··· Excerpted data ···

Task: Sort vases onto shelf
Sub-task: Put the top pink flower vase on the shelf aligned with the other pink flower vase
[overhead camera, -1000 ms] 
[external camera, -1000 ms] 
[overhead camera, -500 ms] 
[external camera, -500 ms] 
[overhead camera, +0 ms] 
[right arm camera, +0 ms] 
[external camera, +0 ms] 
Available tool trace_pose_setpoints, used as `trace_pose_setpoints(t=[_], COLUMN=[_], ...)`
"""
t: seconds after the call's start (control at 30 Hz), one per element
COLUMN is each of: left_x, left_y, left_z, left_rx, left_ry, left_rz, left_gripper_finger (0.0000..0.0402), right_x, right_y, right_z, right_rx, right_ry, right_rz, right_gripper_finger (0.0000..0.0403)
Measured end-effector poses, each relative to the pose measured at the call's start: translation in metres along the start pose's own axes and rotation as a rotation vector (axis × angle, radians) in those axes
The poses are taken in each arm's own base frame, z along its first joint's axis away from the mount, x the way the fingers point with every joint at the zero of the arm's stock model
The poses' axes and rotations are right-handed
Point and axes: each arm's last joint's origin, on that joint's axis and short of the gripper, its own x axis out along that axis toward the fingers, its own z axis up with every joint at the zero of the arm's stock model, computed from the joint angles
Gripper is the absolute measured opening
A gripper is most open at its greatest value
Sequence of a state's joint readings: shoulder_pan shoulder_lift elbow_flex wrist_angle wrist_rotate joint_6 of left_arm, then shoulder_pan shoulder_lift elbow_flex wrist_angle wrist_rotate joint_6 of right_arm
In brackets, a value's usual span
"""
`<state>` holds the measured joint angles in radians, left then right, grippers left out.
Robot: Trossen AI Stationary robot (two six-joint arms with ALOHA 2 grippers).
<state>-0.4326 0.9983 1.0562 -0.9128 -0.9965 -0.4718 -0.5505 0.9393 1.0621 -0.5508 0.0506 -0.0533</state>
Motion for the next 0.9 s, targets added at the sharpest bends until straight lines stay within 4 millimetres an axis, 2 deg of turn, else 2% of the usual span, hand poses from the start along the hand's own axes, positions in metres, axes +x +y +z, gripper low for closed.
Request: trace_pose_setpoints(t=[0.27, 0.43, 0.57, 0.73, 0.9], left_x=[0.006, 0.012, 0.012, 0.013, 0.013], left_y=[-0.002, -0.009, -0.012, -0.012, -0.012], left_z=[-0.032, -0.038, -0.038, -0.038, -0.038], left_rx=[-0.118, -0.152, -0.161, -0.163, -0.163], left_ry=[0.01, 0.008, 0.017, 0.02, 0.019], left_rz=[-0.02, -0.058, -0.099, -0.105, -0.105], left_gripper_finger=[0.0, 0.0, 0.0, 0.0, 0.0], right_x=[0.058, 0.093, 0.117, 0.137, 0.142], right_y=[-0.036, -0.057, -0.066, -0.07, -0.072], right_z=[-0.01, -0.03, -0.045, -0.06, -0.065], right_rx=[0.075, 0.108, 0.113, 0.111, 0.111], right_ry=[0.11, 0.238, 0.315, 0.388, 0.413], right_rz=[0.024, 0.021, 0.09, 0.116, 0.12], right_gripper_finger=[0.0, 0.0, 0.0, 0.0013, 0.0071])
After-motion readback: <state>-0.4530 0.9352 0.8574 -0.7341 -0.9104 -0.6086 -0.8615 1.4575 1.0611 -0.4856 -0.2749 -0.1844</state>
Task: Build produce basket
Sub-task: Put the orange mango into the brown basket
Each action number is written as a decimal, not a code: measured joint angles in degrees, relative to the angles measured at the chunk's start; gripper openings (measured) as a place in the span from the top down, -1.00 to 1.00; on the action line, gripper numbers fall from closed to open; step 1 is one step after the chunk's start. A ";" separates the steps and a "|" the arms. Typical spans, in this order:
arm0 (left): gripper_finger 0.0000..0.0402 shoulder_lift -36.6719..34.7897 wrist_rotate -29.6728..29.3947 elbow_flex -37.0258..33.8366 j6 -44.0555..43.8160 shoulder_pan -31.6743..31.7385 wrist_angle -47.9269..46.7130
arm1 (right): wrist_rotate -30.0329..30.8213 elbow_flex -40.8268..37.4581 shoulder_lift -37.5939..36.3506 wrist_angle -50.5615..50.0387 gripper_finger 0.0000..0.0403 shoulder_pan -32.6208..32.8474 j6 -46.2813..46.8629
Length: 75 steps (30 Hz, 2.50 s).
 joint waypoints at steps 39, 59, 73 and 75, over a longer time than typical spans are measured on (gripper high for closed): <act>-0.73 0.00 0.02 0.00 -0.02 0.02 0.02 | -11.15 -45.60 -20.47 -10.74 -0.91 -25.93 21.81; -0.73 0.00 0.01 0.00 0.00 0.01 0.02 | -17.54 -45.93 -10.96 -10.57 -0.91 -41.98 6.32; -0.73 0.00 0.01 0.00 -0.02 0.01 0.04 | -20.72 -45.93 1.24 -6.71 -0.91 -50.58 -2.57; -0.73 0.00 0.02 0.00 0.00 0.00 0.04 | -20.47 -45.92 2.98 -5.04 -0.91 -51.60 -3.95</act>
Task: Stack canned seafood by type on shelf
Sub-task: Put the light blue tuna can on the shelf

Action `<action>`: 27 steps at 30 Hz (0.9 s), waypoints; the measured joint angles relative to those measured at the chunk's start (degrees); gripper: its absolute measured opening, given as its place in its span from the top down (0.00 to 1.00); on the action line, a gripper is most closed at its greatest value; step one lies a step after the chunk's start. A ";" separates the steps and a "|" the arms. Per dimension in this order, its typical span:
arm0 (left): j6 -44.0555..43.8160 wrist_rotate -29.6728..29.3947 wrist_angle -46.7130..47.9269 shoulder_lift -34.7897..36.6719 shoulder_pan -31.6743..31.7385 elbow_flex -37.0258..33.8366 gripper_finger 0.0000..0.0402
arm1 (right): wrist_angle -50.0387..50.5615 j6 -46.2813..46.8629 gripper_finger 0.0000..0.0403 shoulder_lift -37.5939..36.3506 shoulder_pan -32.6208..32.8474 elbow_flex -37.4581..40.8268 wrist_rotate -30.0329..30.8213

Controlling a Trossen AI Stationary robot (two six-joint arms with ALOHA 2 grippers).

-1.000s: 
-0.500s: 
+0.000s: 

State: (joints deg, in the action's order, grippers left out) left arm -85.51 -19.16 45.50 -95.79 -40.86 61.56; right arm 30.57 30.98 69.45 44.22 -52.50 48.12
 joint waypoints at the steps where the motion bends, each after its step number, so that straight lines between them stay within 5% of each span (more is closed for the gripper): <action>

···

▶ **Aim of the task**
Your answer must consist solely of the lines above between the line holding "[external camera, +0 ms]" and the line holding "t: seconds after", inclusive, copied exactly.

▶ **Task solution**
[external camera, +0 ms] 
Available tool trace_pose_setpoints, used as `trace_pose_setpoints(t=[_], COLUMN=[_], ...)`
"""
t: seconds after the call's start (control at 30 Hz), one per element

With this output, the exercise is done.